A frantic firefight ensued and the noise of automatic gunfire, mortar explosions and shouting was overwhelming. I was terrified and exhilarated in equal proportion – petrified yet thrilled; horrified yet elated. The prospect of death was all around me, yet seldom had I felt more alive, more charged, more emotionally inflamed. It was electric, and as we successfully took the fight back to our attackers, the more electric it became.

Georgie Sparks on patrol.

As an anthropologist and filmmaker, I was in Afghanistan to shoot with a camera, not a gun, but, gripped by the moment, a surge of adrenaline rushed through my body. I felt what these young marines were feeling – a blood-chilling yet intoxicating sense of danger as we faced up to our own mortality. I wanted the danger to pass, but as soon as it had, I craved more. I was reminded of Churchill’s words following his own first brush with combat during the Boer War: “Nothing is so exhilarating as to be shot at without result.”

It was a visceral, almost out-of-body experience; as deeply spiritual as it was intensely physical.

We suffered only one injury that day and no fatalities. It was a blessing, but a short-lived one. Within weeks, several of our number had been killed, including a 19-year-old sniper called Georgie Sparks, who was only seven months out of training. He was blown up by a rocket-propelled grenade as he covered the advance of his comrades towards enemy territory. I knew Georgie well and was honored when his family asked me to give a eulogy at his funeral back in the U.K. a month later.

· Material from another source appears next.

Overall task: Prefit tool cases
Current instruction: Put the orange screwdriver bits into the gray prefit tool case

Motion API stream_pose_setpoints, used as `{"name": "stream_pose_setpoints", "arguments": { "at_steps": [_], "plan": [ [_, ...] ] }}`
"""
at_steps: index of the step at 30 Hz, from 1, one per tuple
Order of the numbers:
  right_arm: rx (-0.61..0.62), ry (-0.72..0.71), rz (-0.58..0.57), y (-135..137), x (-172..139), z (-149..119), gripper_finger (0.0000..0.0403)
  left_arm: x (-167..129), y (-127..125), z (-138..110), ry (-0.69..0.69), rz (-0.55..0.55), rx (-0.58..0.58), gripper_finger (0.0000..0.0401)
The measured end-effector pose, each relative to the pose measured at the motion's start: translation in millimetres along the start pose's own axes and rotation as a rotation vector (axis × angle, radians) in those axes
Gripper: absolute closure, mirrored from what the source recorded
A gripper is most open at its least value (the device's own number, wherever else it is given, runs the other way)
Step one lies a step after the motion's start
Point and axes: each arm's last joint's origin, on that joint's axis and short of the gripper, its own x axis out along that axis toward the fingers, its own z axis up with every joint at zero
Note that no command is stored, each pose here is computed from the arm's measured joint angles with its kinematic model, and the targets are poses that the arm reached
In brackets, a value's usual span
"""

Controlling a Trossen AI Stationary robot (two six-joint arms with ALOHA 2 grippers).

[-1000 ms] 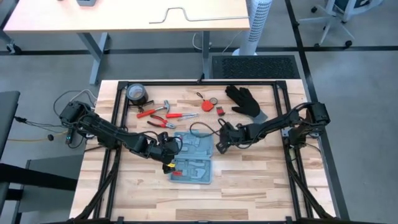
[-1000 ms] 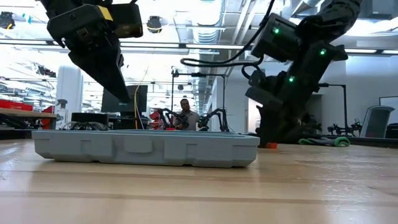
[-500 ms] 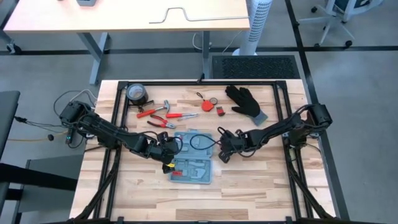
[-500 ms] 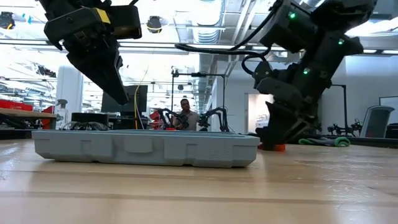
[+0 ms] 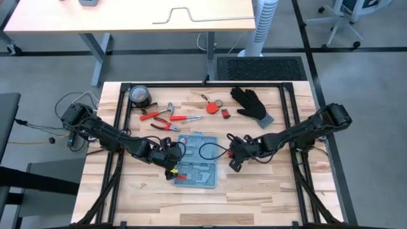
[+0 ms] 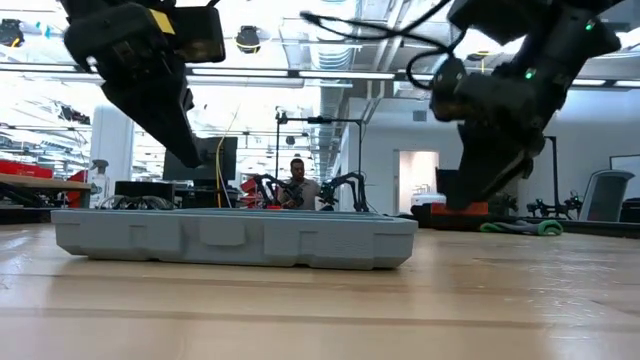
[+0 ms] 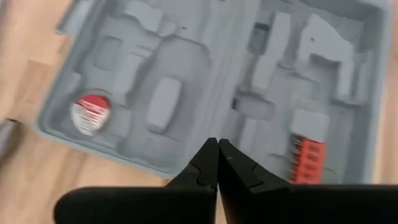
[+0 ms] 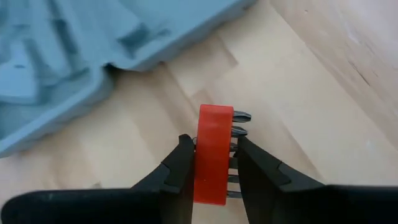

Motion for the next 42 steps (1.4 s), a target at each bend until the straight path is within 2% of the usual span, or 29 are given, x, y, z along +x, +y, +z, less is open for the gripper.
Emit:
{"name": "stream_pose_setpoints", "arguments": {
  "at_steps": [5, 10, 16, 21, 28, 34, 42],
  "plan": [
    [-0.012, -0.041, 0.057, 11.3, -8.8, -2.5, 0.0304, -4.5, -12.4, -5.1, 0.005, -0.066, -0.038, 0.0401],
    [-0.031, -0.072, 0.111, 27.0, -12.6, -0.2, 0.0304, -3.7, -27.4, -4.0, -0.064, -0.121, -0.052, 0.0401],
    [-0.083, -0.103, 0.132, 43.2, -13.5, 11.2, 0.0304, 33.7, -43.7, -10.1, -0.020, -0.195, -0.051, 0.0401],
    [-0.103, -0.127, 0.138, 47.1, -16.0, 18.9, 0.0304, 63.9, -51.8, -12.8, 0.013, -0.176, -0.070, 0.0401],
    [-0.134, -0.129, 0.136, 47.7, -16.5, 19.3, 0.0304, 85.7, -35.8, 2.8, -0.048, -0.185, -0.058, 0.0401],
    [-0.135, -0.130, 0.138, 47.5, -16.4, 19.7, 0.0304, 78.5, -14.4, 17.2, -0.079, -0.152, -0.035, 0.0401],
    [-0.144, -0.152, 0.159, 49.7, -17.0, 21.8, 0.0304, 40.5, -7.9, 38.2, -0.205, -0.199, -0.033, 0.0401]
  ]
}}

The day we buried him would have been his 20th birthday.

The late Georgie Sparks in a more relaxed mood.

“Georgie was proud beyond measure to have been a Royal Marine,” I told the weeping mourners, his mother, father and sister among them. “He died a hero. He did so as a young man and that’s what he will always be. Nearly 20 … forever.”

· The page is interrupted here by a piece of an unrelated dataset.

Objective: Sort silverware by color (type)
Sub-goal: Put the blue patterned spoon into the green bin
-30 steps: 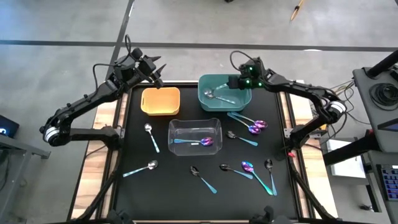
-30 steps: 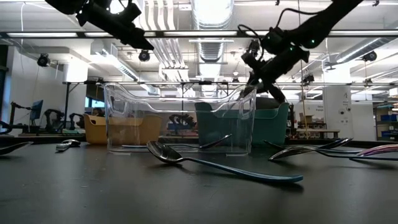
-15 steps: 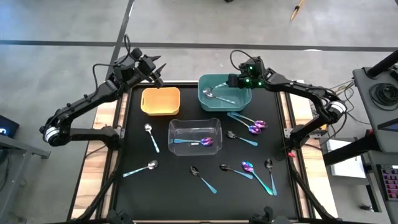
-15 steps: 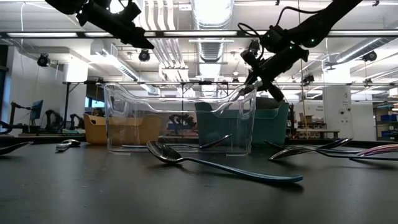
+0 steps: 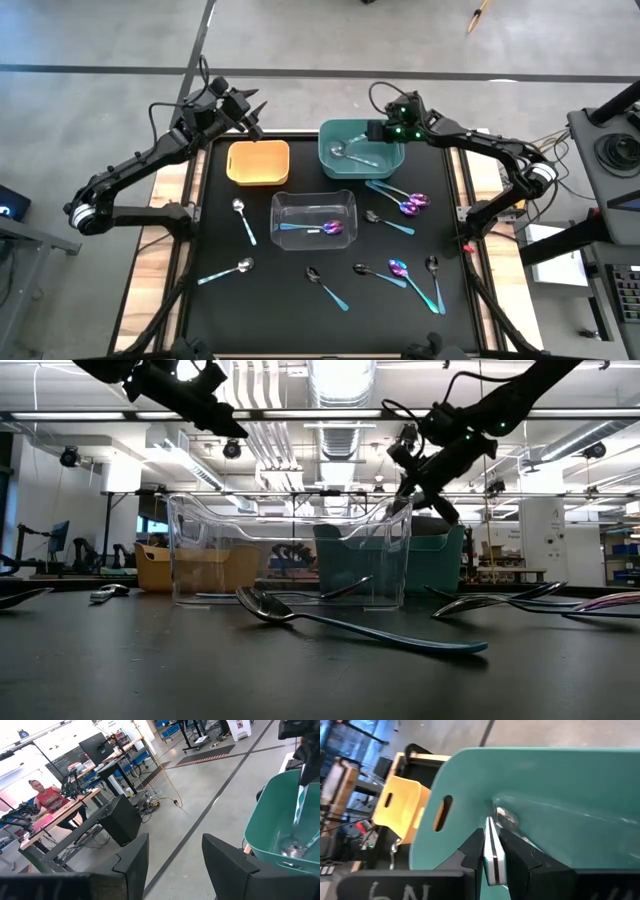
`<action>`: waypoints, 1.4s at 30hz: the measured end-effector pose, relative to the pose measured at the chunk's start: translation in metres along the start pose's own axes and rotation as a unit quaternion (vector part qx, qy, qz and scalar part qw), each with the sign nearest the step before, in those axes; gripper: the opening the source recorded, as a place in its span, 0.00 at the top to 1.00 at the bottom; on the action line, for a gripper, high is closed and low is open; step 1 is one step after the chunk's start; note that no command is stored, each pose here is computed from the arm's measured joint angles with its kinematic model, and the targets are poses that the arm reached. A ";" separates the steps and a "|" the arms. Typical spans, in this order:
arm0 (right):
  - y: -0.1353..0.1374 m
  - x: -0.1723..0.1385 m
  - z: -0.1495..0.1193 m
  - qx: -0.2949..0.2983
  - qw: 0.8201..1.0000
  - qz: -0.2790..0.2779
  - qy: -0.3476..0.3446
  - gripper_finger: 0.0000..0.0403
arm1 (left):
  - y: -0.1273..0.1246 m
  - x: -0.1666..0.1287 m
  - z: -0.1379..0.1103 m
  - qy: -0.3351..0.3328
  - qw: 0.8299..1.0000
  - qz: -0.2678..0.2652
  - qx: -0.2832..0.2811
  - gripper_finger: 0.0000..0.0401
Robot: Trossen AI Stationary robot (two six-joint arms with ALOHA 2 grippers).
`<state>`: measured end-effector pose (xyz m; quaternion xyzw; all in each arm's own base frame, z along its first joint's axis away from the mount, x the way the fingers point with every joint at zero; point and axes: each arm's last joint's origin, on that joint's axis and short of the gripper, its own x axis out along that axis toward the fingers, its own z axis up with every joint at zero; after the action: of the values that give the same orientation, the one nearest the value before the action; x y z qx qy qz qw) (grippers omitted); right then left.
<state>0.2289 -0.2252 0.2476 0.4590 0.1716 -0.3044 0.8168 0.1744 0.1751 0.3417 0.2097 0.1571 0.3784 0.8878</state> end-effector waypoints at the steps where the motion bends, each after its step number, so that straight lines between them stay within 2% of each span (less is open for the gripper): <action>1: -0.001 0.000 -0.001 0.001 1.000 -0.005 0.002 0.87 | 0.000 0.000 0.000 0.000 1.000 0.000 0.000 0.59; 30: -0.002 0.000 -0.003 0.010 1.000 -0.007 0.014 0.87 | 0.000 0.000 0.000 0.000 1.000 0.001 0.000 0.59; 35: -0.003 0.000 -0.004 -0.012 1.000 -0.012 0.021 0.87 | 0.000 0.000 0.000 0.000 1.000 0.001 0.000 0.59; 42: -0.003 0.000 -0.004 0.015 1.000 -0.015 0.018 0.89 | 0.000 0.000 0.000 0.000 1.000 0.001 0.000 0.59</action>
<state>0.2270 -0.2231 0.2437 0.4737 0.1888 -0.3103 0.8023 0.1743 0.1751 0.3418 0.2096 0.1572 0.3796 0.8873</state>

I have always been fascinated by the primal urge of young men to push themselves to the wire, to confront hazard, to square up to risk and peril. Women do this too, of course, perhaps increasingly so in the modern world, but pound-for-pound dicing with death seems to be a predominantly male inclination. In my experience, men just appear to be more hard-wired to court danger and more inclined to teeter on the edge of survival.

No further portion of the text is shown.